The initial full will take the longest, there is very little around this step.  There actually might be, but you are better off, just doing the initial copy over a weekend or long weekend.  There is a setting in the pd.conf file to enable compression change the value from 0 to 1.  This is to compress BEFORE the actual dedupe takes place.  The compression in the job settings, does it AFTER the dedupe takes place and does not work when talking deduplication.  Same goes for client-side dedupe, compression needs to be enabled in the pd.conf file.  

The initial backup stays local.  You'll use CASO later to make a duplicate job of the data from one media server to another.  

teiva-boy
Level 6

Oh and it should be possible to take one of your tape backups, and move it buildings, and duplicate it to the dedupe storage folder.  This will eliminate the initial full copy more than likely.

macpiano
Level 6

As it stands now I can do a regualr full backup over the weekend but it takes 60 hours the way I'm doing it now. 2TB approx. 35 gigs an hour 60hours- around the 2Tb. But if anything glitches well it's not going to happen. If after the first one I can cut that to a 1/4 I would be happy.

teiva-boy
Level 6

Enabling client side dedupe, and backing up over the 100MB, you WILL see your backup times decrease.  

Enabling dedupe, but doing it on the media server, you will not, as the full 2TB will still have to be transferred over the wire first, then processed.  

macpiano
Level 6

On the client side dedupe I have to ask this question. If I have building A backing up a server in Building B as in I can have any media server backup any server no matter where it is physically located does the dedupe process in a client side dedupe happen on that client server itself or is all the data drawn into its media server and then deduped.

You can see where I am going with this. If Building A can directly dedupe a server in another building without it all going through the WAN that would eliminate the Media server in Building B doing any of the processing.

I have another question as all my servers are not here and I'm puchasing all the licenses at the moment. The max data being backed up is 2 Tb on a full. The drives on those media servers is 5 TB. The servers will be dual 6 cores with 24 gigs of ram. I understand it takes 1.5 gigs of ram for each TB on the drives so I should be set as far as that is concerned. Will the 5 TB drives be sufficient with all this to give me a couple weeks backup on the dedupe part? All this be rehydrated immediately to tape on the local tape drive.

I will be buying NAS's next year that will be much larger but I can't do it now.

I know lots of questions but just trying to get a handle on this before I get too far along. I will be of course testing this as I go along.

Gary

teiva-boy
Level 6

If you configure client-side dedupe, all data is scanned and processed by that client, and ONLY the deduplicated data is sent over the wire.  

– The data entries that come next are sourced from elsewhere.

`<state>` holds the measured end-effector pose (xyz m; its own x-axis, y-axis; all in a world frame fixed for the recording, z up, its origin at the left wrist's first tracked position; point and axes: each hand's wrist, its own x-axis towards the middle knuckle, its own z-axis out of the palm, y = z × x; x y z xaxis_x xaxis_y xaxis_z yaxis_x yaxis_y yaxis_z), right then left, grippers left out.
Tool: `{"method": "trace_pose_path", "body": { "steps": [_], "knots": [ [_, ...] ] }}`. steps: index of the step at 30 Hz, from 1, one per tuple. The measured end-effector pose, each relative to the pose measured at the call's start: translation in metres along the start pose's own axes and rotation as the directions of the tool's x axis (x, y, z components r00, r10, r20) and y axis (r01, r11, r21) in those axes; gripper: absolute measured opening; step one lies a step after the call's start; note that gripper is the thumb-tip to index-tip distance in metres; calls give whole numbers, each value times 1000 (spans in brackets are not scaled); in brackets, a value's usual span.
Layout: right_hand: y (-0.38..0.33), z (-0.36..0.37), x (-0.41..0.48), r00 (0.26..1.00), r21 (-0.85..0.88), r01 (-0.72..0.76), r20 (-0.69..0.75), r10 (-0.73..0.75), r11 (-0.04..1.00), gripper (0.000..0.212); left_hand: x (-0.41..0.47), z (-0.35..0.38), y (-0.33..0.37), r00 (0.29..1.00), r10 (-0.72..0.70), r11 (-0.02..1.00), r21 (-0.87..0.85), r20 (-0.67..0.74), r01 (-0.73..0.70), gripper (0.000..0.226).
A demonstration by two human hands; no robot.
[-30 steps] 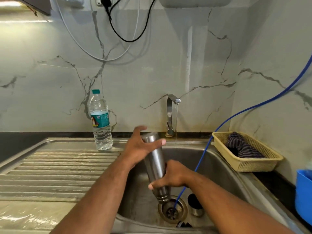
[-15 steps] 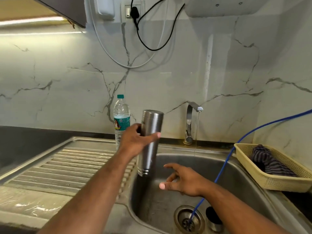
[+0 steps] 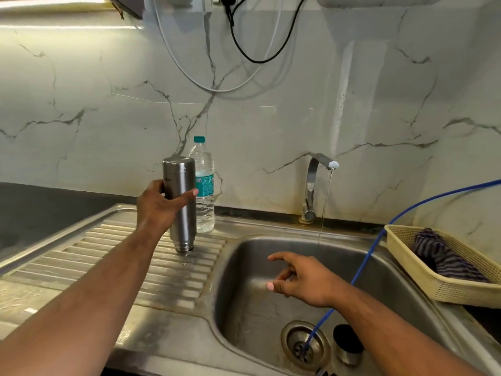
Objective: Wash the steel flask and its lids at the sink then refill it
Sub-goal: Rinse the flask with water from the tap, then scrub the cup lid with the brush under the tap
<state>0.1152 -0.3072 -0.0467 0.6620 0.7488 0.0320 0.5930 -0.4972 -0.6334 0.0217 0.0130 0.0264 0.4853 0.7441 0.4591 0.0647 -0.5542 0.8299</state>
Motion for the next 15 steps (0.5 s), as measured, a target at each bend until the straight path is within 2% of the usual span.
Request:
{"method": "trace_pose_path", "body": {
  "steps": [6, 15],
  "knots": [
    [4, 2, 2, 1000, -24, -12, 0, 12, 1000, 70, -3, 8, -3, 1000, -19, 996, -92, 15, 20, 78],
    [3, 0, 0, 1000, -39, -22, 19, 22, 999, 70, -6, 13, -11, 997, -44, 993, -105, 62, 50, 89]
  ]
}}
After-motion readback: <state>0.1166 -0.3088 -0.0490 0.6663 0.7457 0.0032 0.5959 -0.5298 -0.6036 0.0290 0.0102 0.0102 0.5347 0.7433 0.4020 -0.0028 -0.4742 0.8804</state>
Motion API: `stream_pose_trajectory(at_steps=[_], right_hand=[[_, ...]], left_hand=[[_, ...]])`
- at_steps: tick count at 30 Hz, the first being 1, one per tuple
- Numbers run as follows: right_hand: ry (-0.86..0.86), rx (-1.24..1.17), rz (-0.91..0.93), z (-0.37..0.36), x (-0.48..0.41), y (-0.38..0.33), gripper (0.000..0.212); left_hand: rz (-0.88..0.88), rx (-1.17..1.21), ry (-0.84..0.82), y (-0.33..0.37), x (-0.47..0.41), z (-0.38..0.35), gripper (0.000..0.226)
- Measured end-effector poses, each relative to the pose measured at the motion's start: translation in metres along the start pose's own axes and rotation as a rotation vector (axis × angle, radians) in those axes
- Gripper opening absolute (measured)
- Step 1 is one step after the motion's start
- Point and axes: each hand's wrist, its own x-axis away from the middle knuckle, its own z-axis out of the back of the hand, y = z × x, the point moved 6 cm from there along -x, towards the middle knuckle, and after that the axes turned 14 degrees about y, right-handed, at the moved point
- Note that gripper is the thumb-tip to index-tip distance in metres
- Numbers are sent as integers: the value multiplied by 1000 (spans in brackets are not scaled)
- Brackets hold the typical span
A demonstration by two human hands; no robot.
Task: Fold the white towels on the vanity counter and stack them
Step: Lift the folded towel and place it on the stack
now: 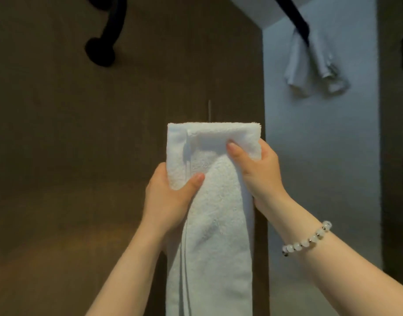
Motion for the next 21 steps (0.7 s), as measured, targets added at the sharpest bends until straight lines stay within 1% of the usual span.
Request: stream_pose_trajectory(at_steps=[3, 5, 10, 14, 16, 18, 21], right_hand=[[80, 3, 97, 40, -37, -23, 12], [114, 9, 138, 70, -62, -33, 10], [143, 19, 202, 144, -123, -55, 9], [160, 44, 203, 203, -175, -66, 10], [123, 70, 185, 227, -196, -64, 9], [9, 24, 135, 240, -216, -61, 10], [-121, -1, 68, 247, -238, -46, 30]], left_hand=[[-63, 72, 21, 29, 2, -52, 24], [-90, 110, 32, 46, 6, -88, 20], [-144, 168, 43, 91, 20, -175, 20], [-194, 126, 70, 126, 23, -246, 23], [-197, 99, 93, 136, 16, -274, 23], [-187, 105, 143, 148, 0, -295, 23], [-170, 143, 235, 168, -29, -316, 30]])
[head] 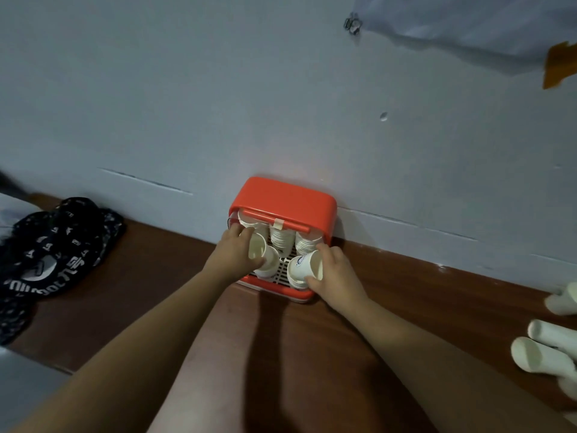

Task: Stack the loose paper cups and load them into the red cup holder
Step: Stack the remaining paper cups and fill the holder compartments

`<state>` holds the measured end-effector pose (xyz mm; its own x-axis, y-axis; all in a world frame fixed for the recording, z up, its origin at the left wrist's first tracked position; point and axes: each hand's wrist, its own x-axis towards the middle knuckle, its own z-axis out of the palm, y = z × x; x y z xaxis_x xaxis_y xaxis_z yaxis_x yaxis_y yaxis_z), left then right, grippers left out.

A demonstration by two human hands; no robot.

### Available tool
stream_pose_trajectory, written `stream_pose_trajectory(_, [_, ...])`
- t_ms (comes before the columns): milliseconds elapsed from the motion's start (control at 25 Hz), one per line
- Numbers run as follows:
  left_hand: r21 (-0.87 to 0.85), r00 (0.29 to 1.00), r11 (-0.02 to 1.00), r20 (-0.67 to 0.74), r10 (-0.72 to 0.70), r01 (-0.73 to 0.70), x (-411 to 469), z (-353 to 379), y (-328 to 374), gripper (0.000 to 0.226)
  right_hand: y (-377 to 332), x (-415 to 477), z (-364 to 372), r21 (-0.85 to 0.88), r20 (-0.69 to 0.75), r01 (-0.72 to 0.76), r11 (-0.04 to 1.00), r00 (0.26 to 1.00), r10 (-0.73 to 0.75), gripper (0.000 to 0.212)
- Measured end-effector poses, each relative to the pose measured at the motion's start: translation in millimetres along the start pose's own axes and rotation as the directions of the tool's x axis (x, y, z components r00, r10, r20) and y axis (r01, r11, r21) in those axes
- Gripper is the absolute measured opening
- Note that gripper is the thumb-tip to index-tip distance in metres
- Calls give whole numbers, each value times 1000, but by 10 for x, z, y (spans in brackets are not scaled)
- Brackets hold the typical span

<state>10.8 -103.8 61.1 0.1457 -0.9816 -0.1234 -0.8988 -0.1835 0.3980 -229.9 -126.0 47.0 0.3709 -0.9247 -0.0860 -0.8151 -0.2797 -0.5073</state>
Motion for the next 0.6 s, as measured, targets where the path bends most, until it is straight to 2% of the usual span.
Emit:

If you do not enable client side dedupe, and take the defaults, the full stream of data is sent over the wire, and the BE media server will process it in real-time and deduplicate it.  You can slice up jobs to use either/or process, you are not limited to just one.  The license covers both.

So YES, the potential for you to do client-side dedupe in a remote site is highly possible, and backup over your WAN link.  I'll have to find a Remote office backup using BE2010 whitepaper I have saved for you...  I'll attach it later this weekend if I remember.  Or remind me via private message.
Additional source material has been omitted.